题目
Given n non-negative integers a1, a2, ..., an, where each represents a point at coordinate (i, ai). n vertical lines are drawn such that the two endpoints of line i is at (i, ai) and (i, 0). Find two lines, which together with x-axis forms a container, such that the container contains the most water.

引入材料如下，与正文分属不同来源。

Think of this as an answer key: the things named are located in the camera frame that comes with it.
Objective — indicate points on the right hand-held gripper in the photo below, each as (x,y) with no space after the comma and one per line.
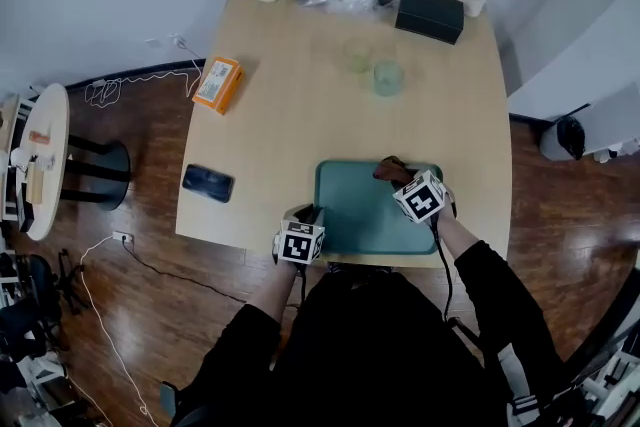
(420,197)

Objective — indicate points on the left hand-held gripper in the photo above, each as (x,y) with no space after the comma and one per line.
(300,242)

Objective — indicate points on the brown cloth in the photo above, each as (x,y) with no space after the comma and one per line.
(392,170)

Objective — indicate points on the green plastic tray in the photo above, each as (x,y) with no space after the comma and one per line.
(362,210)

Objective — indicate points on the person's right forearm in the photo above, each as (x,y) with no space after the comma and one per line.
(457,235)

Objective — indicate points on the person's left forearm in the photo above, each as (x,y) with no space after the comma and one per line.
(277,287)

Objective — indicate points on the black smartphone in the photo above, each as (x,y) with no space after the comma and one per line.
(207,183)

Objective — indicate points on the greenish glass cup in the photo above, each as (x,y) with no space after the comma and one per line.
(388,79)

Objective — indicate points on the yellowish glass cup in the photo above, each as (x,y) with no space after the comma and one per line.
(358,56)

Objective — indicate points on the grey bin with black bag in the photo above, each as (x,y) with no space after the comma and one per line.
(565,137)

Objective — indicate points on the person's black clothed body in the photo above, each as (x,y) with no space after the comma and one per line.
(380,355)

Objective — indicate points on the orange cardboard box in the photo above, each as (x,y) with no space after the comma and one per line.
(217,82)

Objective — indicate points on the black rectangular box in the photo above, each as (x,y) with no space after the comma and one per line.
(430,15)

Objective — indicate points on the white floor power socket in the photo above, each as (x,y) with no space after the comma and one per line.
(122,237)

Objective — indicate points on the white cup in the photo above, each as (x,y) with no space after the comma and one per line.
(474,4)

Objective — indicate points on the white water dispenser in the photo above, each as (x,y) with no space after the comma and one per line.
(615,120)

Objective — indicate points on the black chair grey armrest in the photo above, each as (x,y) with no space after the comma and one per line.
(168,400)

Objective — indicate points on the round white side table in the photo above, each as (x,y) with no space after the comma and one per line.
(50,150)

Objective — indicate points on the wooden block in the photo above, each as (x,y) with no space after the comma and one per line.
(35,182)

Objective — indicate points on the small orange packet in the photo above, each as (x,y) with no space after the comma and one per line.
(39,138)

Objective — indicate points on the black office chair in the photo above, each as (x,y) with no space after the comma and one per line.
(30,295)

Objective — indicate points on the black pedestal table base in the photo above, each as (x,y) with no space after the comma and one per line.
(107,175)

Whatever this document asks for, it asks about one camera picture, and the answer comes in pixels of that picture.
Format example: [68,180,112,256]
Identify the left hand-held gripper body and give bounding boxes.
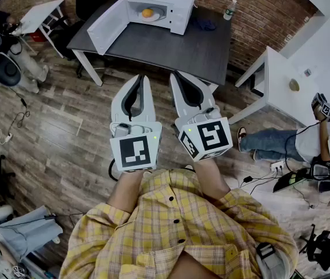
[109,121,163,173]

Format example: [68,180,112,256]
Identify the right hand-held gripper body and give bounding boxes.
[174,106,234,162]

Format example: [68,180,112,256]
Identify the white round plate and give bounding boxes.
[138,6,166,22]

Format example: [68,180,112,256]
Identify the person's left forearm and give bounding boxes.
[106,170,146,214]

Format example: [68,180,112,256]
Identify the person's right forearm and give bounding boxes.
[192,158,231,202]

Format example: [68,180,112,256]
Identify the dark grey table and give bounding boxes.
[66,0,232,94]

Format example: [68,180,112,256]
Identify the dark blue cloth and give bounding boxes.
[191,15,218,31]

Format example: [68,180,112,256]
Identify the large white table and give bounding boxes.
[228,16,330,127]

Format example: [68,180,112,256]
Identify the yellow plaid shirt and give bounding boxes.
[59,169,299,279]

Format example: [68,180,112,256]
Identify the green label water bottle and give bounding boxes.
[223,0,238,21]

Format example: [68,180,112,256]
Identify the black laptop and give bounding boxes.
[272,167,317,194]

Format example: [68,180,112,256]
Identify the red box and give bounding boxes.
[30,30,46,43]

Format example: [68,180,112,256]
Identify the black round seat chair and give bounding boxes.
[0,52,23,87]

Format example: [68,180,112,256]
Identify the small white side table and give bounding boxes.
[19,0,70,59]

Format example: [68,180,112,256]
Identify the person's leg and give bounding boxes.
[167,250,221,279]

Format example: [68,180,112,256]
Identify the grey fabric bag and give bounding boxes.
[0,205,64,262]

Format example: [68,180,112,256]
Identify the grey pouch with black buckle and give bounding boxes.
[254,242,291,279]

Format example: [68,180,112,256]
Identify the black tripod stand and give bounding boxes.
[298,223,330,272]

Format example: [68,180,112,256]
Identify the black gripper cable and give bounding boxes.
[107,158,121,183]

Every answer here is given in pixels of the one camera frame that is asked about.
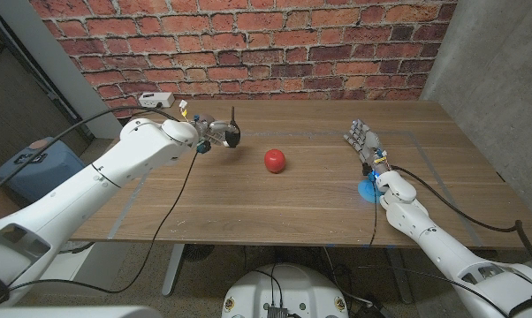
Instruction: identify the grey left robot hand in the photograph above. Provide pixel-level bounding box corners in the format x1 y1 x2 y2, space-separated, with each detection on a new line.
190 112 232 155

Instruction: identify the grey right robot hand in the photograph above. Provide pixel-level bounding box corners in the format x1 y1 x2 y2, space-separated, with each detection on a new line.
343 118 391 176

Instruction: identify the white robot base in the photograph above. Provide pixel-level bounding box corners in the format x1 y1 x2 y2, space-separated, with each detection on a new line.
221 263 350 318

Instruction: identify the blue round disc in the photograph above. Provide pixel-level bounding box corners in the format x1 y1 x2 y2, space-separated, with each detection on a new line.
357 178 384 205

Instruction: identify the white power strip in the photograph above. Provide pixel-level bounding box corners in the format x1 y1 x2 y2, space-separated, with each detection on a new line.
138 92 176 110

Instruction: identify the red apple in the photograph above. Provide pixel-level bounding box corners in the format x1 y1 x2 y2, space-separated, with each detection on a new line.
263 148 287 174

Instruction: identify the red brick print backdrop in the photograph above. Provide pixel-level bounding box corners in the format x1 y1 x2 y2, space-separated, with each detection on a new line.
29 0 460 119

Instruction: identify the black round floor fan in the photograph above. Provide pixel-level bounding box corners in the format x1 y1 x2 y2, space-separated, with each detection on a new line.
184 244 217 262

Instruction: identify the grey metal table leg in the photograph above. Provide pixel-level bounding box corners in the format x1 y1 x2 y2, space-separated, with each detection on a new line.
384 247 414 306
161 243 186 298

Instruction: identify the white floor platform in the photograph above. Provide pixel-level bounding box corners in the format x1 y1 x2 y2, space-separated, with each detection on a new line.
40 240 133 295

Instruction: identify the blue storage box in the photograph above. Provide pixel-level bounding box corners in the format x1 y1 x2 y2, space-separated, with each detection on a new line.
0 136 89 205

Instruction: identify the black phone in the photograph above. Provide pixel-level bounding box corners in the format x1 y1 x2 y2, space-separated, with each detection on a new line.
13 152 42 165

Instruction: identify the white robot torso edge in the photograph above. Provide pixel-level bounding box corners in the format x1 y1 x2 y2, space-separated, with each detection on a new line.
0 306 162 318

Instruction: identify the black power strip cord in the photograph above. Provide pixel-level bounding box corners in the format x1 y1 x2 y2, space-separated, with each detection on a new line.
131 102 164 117

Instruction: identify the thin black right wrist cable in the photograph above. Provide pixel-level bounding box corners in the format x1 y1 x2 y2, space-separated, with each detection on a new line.
368 185 378 248

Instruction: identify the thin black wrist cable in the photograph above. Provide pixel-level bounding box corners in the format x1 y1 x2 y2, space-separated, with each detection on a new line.
7 152 201 295
368 185 378 248

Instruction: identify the thin black left wrist cable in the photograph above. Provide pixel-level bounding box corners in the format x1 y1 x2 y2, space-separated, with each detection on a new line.
7 152 201 295

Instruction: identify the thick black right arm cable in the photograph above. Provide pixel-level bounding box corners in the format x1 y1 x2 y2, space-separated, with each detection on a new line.
389 164 532 280

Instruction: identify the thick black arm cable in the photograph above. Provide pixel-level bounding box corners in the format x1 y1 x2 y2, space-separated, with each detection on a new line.
0 105 181 204
389 164 532 280

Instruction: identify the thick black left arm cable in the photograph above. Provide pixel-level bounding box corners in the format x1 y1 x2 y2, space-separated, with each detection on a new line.
0 105 181 204

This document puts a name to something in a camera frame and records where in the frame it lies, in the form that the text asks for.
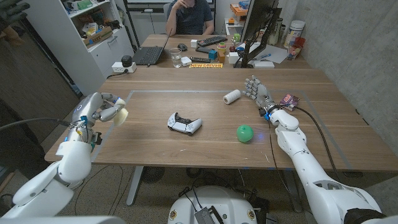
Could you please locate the purple snack packet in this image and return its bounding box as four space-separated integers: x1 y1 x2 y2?
279 93 301 112

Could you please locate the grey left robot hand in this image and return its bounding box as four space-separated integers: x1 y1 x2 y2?
71 91 127 127

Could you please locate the white twine spool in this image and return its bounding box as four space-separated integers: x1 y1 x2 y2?
223 89 243 105

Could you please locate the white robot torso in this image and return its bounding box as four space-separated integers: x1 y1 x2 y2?
167 185 258 224

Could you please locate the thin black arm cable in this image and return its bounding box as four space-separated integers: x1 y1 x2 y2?
267 119 290 191

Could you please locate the red cup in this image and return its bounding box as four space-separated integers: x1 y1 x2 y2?
287 37 307 61

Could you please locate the white game controller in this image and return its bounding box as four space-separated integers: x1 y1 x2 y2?
167 112 203 136

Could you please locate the green ball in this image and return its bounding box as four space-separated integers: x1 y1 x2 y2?
236 124 254 144

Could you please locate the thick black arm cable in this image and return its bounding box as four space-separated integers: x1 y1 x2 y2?
294 105 343 182

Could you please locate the person in dark shirt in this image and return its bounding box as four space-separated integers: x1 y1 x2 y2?
165 0 215 37

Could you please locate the flat white box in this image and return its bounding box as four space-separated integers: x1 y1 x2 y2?
253 60 275 69

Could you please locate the clear drinking glass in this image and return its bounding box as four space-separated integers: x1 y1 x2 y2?
169 47 183 68

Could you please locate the cardboard box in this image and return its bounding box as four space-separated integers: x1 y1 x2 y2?
82 26 114 48

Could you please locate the white power strip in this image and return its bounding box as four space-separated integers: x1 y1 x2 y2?
111 61 137 74

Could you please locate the yellow sponge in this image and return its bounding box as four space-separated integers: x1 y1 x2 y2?
113 98 129 127

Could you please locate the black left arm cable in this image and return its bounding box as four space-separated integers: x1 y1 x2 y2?
0 117 74 132

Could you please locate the yellow new driver sign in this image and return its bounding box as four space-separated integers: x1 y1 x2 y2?
188 63 224 69

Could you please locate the black laptop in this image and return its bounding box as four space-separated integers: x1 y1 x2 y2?
131 27 174 66

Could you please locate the white table leg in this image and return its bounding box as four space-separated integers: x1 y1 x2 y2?
126 166 144 207

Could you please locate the white shelf cabinet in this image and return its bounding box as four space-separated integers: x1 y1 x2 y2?
17 0 135 96

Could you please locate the white canister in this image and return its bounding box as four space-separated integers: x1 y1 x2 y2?
283 20 306 49

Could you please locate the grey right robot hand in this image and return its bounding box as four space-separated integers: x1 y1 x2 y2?
242 75 279 114

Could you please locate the grey table leg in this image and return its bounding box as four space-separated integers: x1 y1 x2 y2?
282 169 302 213

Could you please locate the black monitor on stand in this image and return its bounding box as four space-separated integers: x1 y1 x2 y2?
233 0 283 68

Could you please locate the black keyboard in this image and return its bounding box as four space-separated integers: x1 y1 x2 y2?
197 35 228 48

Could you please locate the white paper sheet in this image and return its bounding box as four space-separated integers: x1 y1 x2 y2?
247 42 289 65

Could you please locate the orange box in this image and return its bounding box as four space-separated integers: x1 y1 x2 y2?
229 2 249 17

Note: You may not slant the container and n is at least 2.
解题之法
class Solution {
public:
int maxArea(vector<int>& height) {
int res = 0, i = 0, j = height.size() - 1;
while (i < j) {
res = max(res, min(height[i], height[j]) * (j - i));
height[i] < height[j] ? ++i : --j;
}
return res;
}
};
分析
这道求装最多水的容器的题和那道 Trapping Rain Water 收集雨水 很类似,但又有些不同,那道题让求整个能收集雨水的量,这道只是让求最大的一个的装水量,而且还有一点不同的是,那道题容器边缘不能算在里面,而这道题却可以算,相比较来说还是这道题容易一些,我们需要定义i和j两个指针分别指向数组的左右两端,然后两个指针向中间搜索,每移动一次算一个值和结果比较取较大的,容器装水量的算法是找出左右两个边缘中较小的那个乘以两边缘的距离。